> _Task directions_
Transcribe only the part of the material below that begins at the line containing "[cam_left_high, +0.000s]" and ends at the line containing "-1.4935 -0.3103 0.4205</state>", with both kept and images left out.
□ □ □
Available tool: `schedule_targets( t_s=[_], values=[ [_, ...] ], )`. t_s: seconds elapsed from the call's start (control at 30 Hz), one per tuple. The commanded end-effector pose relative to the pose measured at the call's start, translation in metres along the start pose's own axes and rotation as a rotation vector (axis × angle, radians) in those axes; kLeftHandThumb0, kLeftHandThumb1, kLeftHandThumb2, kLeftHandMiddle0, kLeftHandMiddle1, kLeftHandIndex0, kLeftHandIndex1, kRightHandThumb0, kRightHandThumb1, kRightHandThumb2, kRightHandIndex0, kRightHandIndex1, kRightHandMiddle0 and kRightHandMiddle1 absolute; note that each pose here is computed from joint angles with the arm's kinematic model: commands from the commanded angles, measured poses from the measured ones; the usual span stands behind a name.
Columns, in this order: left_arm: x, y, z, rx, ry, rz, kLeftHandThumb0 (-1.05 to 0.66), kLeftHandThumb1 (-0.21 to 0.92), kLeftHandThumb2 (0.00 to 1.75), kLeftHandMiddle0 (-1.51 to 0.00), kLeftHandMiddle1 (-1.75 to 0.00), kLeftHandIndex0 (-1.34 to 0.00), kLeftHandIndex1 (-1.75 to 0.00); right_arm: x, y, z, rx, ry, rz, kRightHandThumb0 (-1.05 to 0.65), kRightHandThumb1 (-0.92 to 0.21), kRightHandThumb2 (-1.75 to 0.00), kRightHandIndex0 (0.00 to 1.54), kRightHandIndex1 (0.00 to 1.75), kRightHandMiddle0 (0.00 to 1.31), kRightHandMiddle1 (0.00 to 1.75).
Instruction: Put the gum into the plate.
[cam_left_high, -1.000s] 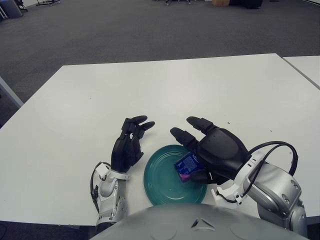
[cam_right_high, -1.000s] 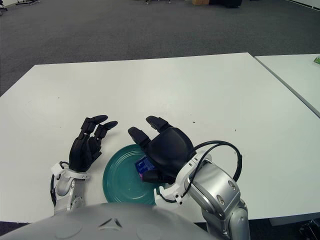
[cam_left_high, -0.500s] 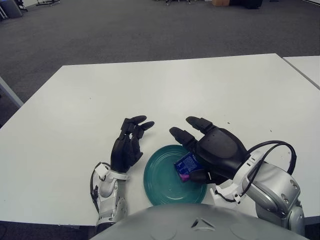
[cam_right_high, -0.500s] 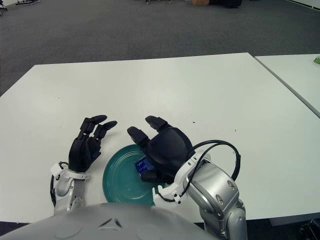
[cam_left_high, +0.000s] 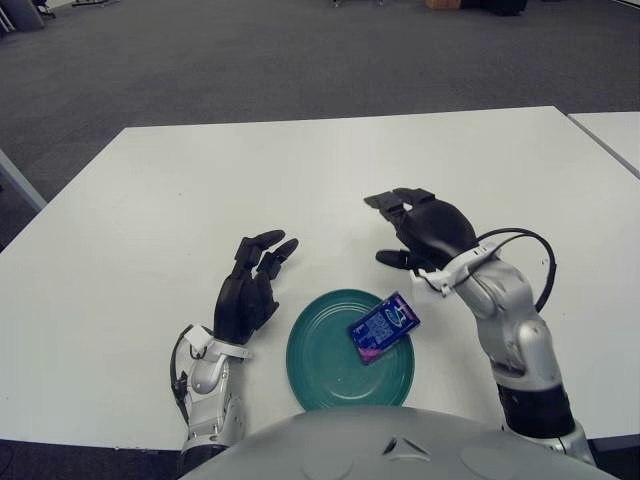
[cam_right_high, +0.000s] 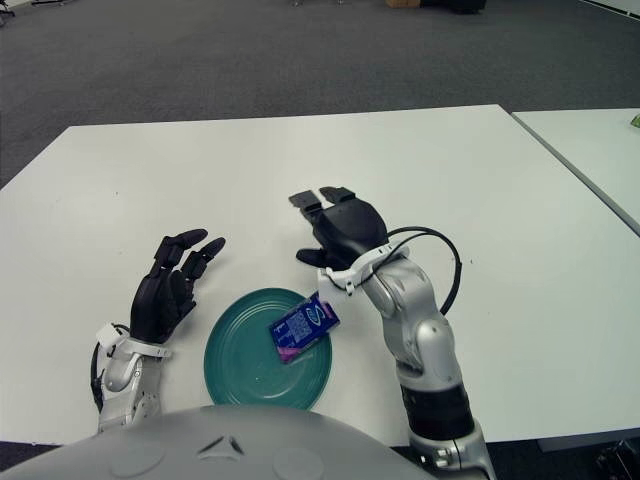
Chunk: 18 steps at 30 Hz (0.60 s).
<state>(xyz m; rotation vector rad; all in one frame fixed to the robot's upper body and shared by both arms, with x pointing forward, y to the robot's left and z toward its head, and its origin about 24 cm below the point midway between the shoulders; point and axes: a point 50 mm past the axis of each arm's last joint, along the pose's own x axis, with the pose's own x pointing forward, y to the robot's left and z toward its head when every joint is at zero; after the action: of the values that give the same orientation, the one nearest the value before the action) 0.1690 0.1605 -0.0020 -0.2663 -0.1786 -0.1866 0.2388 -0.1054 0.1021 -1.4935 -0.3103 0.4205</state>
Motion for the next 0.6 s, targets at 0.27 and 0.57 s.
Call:
schedule_targets(
  t_s=[0.27,0.57],
  values=[
    [-0.054,0.024,-0.045,0.003,0.381,0.214,-0.90,0.92,0.91,-0.33,-0.24,-0.02,-1.00,0.036,0.041,-0.076,0.154,0.126,-0.136,-0.76,-0.92,-0.70,0.30,0.02,0.00,0.58],
    [-0.054,0.026,-0.045,0.005,0.397,0.204,-0.90,0.92,0.93,-0.31,-0.21,0.00,-0.99,0.035,0.034,-0.125,1.203,0.451,-0.434,-0.78,-0.92,-0.79,0.40,0.06,0.00,0.67]
  ],
)
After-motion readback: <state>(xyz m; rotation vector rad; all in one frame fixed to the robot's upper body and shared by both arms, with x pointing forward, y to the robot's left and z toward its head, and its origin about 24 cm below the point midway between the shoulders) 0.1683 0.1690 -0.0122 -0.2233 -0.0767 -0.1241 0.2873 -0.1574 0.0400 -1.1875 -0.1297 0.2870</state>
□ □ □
> _Solution below_
[cam_left_high, +0.000s] 
[cam_right_high, +0.000s] 
Chunk: 18 steps at 30 Hz (0.60 s).
<state>(xyz m; rotation vector rad; all in one frame fixed to the robot's upper body and shared by both arms, with x pointing forward, y to the robot's left and z toward its head, and its origin about 24 cm below the point midway between the shoulders; point and axes: a point 50 mm past the axis of each arm's last joint, along the pose's own x axis, with the pose's own x pointing forward, y to the robot's left and z toward its head when every joint is at zero; after the action: of the values that give the same orientation, the one nearest the value before the action) 0.1690 0.1605 -0.0020 -0.2663 -0.1786 -0.1866 0.2388 -0.1054 0.1021 -1.4935 -0.3103 0.4205</state>

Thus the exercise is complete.